— Exercise objective —
Print the entire listing below word for word, excluding its pictures.

— Data in this exercise —
- - -

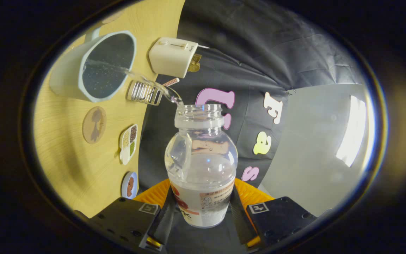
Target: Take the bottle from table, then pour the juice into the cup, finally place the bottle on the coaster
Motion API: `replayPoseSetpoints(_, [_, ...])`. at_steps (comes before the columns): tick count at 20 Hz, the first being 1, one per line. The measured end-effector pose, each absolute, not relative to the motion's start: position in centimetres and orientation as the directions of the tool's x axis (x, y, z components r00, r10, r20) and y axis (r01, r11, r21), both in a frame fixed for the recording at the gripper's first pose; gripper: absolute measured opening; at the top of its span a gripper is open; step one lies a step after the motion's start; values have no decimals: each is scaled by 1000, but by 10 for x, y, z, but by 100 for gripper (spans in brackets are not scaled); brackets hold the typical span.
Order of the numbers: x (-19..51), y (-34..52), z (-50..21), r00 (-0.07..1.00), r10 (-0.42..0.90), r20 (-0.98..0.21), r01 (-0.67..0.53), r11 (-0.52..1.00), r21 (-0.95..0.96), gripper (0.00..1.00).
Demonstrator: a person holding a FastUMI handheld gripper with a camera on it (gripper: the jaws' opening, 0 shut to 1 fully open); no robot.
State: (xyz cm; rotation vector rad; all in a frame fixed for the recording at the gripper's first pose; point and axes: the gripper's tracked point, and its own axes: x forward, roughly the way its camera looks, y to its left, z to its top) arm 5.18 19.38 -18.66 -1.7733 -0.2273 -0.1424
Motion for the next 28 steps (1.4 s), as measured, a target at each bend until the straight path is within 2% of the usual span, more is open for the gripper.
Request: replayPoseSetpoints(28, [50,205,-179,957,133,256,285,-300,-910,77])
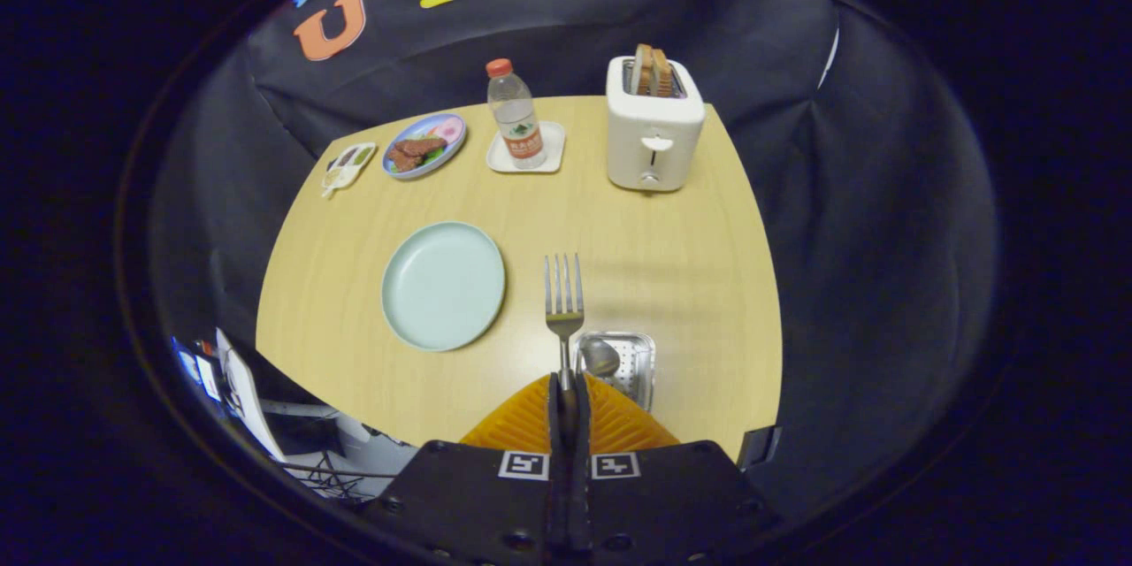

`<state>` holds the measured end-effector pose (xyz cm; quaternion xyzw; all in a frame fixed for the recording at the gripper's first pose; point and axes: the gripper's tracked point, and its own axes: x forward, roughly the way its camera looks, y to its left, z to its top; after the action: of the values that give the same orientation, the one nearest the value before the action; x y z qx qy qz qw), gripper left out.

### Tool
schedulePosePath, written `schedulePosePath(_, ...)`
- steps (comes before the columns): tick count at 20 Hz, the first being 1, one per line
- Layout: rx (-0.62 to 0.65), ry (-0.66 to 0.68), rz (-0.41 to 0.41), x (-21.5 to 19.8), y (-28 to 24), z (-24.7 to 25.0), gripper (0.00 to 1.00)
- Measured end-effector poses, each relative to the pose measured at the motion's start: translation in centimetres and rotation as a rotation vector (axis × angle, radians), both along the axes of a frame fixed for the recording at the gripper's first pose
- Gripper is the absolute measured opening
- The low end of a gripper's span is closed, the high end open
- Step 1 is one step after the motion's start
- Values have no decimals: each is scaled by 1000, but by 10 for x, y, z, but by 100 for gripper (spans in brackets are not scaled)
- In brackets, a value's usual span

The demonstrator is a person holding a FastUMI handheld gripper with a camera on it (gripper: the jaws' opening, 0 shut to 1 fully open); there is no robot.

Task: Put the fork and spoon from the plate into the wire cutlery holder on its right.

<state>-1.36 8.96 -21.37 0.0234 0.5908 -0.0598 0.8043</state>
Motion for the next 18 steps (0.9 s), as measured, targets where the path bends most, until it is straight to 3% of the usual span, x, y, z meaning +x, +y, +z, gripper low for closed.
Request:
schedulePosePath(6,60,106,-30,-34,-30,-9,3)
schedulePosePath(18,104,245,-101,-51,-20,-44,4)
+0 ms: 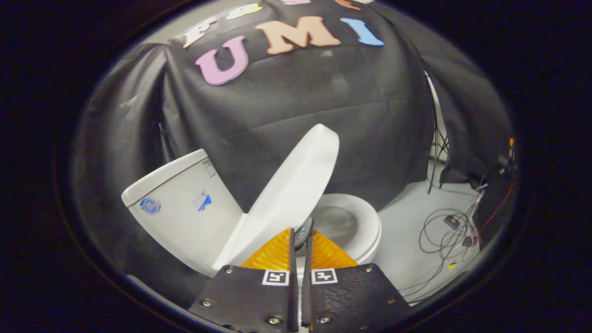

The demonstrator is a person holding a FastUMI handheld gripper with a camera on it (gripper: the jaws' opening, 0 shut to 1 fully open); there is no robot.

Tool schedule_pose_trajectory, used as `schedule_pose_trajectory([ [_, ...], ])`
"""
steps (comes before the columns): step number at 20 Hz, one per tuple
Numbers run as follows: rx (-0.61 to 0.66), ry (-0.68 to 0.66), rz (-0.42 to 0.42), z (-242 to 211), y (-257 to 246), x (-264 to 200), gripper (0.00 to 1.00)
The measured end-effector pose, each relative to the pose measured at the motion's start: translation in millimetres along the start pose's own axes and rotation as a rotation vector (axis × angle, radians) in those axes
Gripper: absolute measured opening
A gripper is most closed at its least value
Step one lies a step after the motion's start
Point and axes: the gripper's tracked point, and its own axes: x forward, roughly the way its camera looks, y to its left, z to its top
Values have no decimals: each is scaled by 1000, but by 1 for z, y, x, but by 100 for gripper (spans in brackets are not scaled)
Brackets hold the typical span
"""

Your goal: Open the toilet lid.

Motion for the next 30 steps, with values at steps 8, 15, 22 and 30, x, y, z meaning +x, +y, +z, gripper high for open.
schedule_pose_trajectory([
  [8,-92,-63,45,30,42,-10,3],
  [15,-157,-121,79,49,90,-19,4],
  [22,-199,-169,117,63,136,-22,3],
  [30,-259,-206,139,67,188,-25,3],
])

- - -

— Answer box —
Target: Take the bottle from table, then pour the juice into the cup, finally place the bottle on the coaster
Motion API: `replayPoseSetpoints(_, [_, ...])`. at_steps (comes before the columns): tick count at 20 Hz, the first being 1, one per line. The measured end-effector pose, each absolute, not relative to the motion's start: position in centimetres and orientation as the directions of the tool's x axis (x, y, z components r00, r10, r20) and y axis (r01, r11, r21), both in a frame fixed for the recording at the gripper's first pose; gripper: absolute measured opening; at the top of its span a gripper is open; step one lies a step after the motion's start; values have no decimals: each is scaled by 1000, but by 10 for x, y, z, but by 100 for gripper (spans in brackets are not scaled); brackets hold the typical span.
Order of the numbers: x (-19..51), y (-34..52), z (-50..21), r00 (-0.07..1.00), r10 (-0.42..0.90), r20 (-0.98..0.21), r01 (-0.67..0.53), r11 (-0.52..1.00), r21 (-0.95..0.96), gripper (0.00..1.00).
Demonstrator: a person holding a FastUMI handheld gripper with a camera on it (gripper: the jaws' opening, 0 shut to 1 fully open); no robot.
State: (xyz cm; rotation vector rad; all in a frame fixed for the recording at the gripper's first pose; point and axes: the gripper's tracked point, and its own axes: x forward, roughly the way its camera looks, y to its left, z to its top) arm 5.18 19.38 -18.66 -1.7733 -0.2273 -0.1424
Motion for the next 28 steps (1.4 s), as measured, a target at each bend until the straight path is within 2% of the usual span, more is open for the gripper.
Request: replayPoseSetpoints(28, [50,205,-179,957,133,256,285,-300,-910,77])

`<state>` holds the measured end-effector pose (xyz cm; quaternion xyzw; all in a frame fixed for the recording at the gripper's first pose; point and axes: the gripper's tracked point, and its own axes: x forward, roughly the way its camera looks, y to its left, z to its top; after the action: of the values that give the same orientation, the one nearest the value before the action; x y z qx qy qz qw), gripper left out.

### Tool
schedulePosePath, written `schedulePosePath(_, ...)`
- steps (comes before the columns): tick count at 20 Hz, the first being 1, one per line
- Layout: rx (-0.62 to 0.65), ry (-0.66 to 0.68), rz (-0.41 to 0.41), x (-21.5 to 19.8), y (-28 to 24), z (-24.7 to 25.0), gripper (0.00 to 1.00)
- Measured end-effector poses, each relative to the pose measured at the motion's start: translation in centimetres and rotation as a rotation vector (axis × angle, radians), both along the axes of a frame fixed for the recording at the gripper's first pose
- Gripper is the absolute measured opening
- The low end of a gripper's span is closed, the high end open
- Step 1 is one step after the motion's start
- Values have no decimals: each is scaled by 1000, but by 10 for x, y, z, but by 100 for gripper (spans in brackets are not scaled)
- In brackets, a value's usual span

The demonstrator is a person holding a FastUMI handheld gripper with a camera on it (gripper: the jaws' opening, 0 shut to 1 fully open); there is no robot.

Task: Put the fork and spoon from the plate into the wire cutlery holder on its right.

<state>-1.36 8.96 -21.37 0.0234 0.5908 -0.0598 0.8043</state>
Motion for the next 18 steps (0.9 s), as measured, targets where the path bends most, until it is straight to 3% of the usual span, x, y, z meaning +x, +y, +z, gripper low for closed.
Request:
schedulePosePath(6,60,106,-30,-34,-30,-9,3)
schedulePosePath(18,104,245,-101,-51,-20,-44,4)
+0 ms: 

The demonstrator is a person holding a FastUMI handheld gripper with a camera on it (gripper: the jaws' opening, 0 shut to 1 fully open); there is no robot.

Tool schedule_pose_trajectory, used as `schedule_pose_trajectory([ [_, ...], ])`
"""
steps (comes before the columns): step number at 20 Hz, one per tuple
Numbers run as follows: rx (-0.61 to 0.66), ry (-0.68 to 0.66), rz (-0.42 to 0.42), z (-242 to 211), y (-257 to 246), x (-264 to 200), gripper (0.00 to 1.00)
The measured end-effector pose, each relative to the pose measured at the motion's start: translation in millimetres along the start pose's own axes and rotation as a rotation vector (axis × angle, radians) in those axes
Gripper: absolute measured opening
A gripper is most closed at its least value
Step one lies a step after the motion's start
Point and axes: the gripper's tracked point, and its own axes: x forward, roughly the way its camera looks, y to its left, z to its top
Values have no decimals: each is scaled by 1000, but by 1 for z, y, x, but by 100 for gripper (spans in brackets are not scaled)
Brackets hold the typical span
"""

Your goal: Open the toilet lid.

Motion for the next 30 steps, with values at steps 8, 15, 22 and 30, x, y, z meaning +x, +y, +z, gripper high for open.
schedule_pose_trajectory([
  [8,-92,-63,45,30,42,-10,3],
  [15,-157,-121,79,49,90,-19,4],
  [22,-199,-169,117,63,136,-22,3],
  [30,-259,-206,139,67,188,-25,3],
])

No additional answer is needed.